» **Task directions**: What's needed is the listing below, repeated word for word with no pictures.

============

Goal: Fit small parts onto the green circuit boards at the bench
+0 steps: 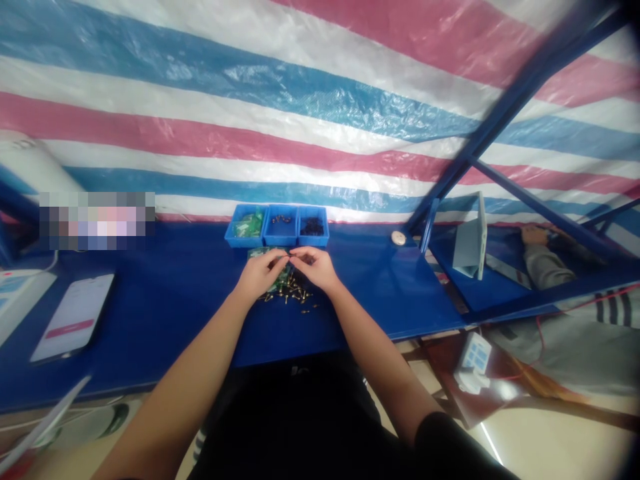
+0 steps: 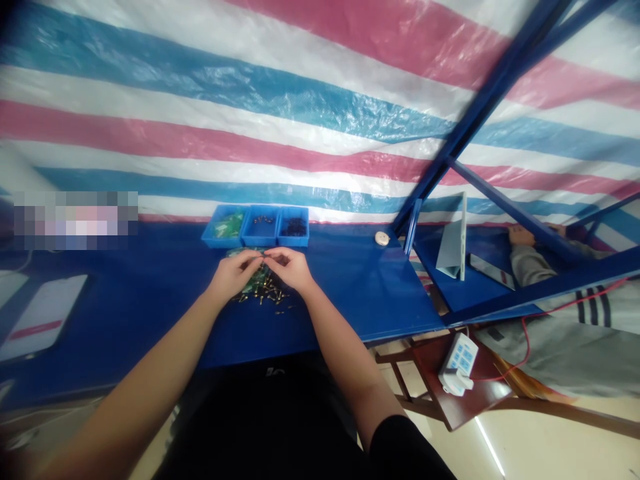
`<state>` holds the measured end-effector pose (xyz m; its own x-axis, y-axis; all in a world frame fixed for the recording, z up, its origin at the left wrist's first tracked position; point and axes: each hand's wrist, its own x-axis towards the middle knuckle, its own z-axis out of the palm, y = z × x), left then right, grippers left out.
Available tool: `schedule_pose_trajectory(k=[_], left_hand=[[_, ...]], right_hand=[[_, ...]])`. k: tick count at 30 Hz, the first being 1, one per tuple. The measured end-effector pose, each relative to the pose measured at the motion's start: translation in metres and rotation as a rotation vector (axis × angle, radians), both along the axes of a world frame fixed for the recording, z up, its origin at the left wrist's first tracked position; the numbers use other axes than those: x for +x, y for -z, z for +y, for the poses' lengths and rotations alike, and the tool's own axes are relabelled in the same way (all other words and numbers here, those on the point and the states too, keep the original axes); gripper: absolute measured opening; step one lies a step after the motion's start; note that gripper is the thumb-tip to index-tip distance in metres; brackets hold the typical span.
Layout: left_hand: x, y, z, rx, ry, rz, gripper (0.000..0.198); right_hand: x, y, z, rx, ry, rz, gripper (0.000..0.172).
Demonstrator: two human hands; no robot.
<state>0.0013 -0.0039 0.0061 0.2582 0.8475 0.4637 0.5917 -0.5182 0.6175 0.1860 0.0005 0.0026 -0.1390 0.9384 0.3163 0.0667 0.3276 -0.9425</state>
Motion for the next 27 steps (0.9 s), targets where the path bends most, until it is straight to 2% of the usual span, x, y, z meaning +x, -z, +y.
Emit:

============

» **Solved exercise**:
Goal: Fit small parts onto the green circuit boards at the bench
+0 steps: 
+0 steps: 
`<state>` holds the measured end-effector pose (xyz m; its own x-axis, y-axis; all in a world frame fixed for the recording, z up, its origin at the left wrist's first tracked position; point and axes: each hand's wrist, its own x-axis towards the middle knuckle, its own z-axis out of the palm, y = z × x), left then right, grippers left out.
Available tool: `schedule_pose_trajectory(k=[_], left_hand=[[_, ...]], right_hand=[[_, ...]])`. k: tick count at 30 Hz, the first being 1, one per tuple. The measured end-effector pose, each relative to the pose measured at the motion's start: translation in metres and rotation as a rotation vector (axis × angle, radians), both along the axes of a world frame fixed for the recording, z up, its origin at the left wrist's first tracked position; the numbers use other axes than those: x for +x, y for -z, z for +y, for the poses' lengths and rotations alike, and the tool's own axes are relabelled in the same way (all other words and numbers here, those on the point and the states too, keep the original axes); gripper: absolute measured opening; step one lies a step after the motion's start; note that gripper is the thumb-tip to index-tip distance in metres; brackets hold the typical span.
Layout: left_hand: x, y, z, rx, ry, rz, gripper (0.000..0.198); right_hand: x, y, z, rx, ry, rz, gripper (0.000..0.172).
Demonstrator: two human hands; no robot.
<state>0.0013 -0.0039 0.0061 0.2582 0.8475 0.4637 0.5917 -0.5182 0.6175 0.1860 0.0005 0.0026 -0.1390 0.9384 0.3163 0.0667 0.3276 -0.9425</state>
Motion for the next 27 steps (0.9 s), targets where the path bends most, until it is straight to 2% of the usual span, x, y, z meaning +x, -z, +y.
Emit:

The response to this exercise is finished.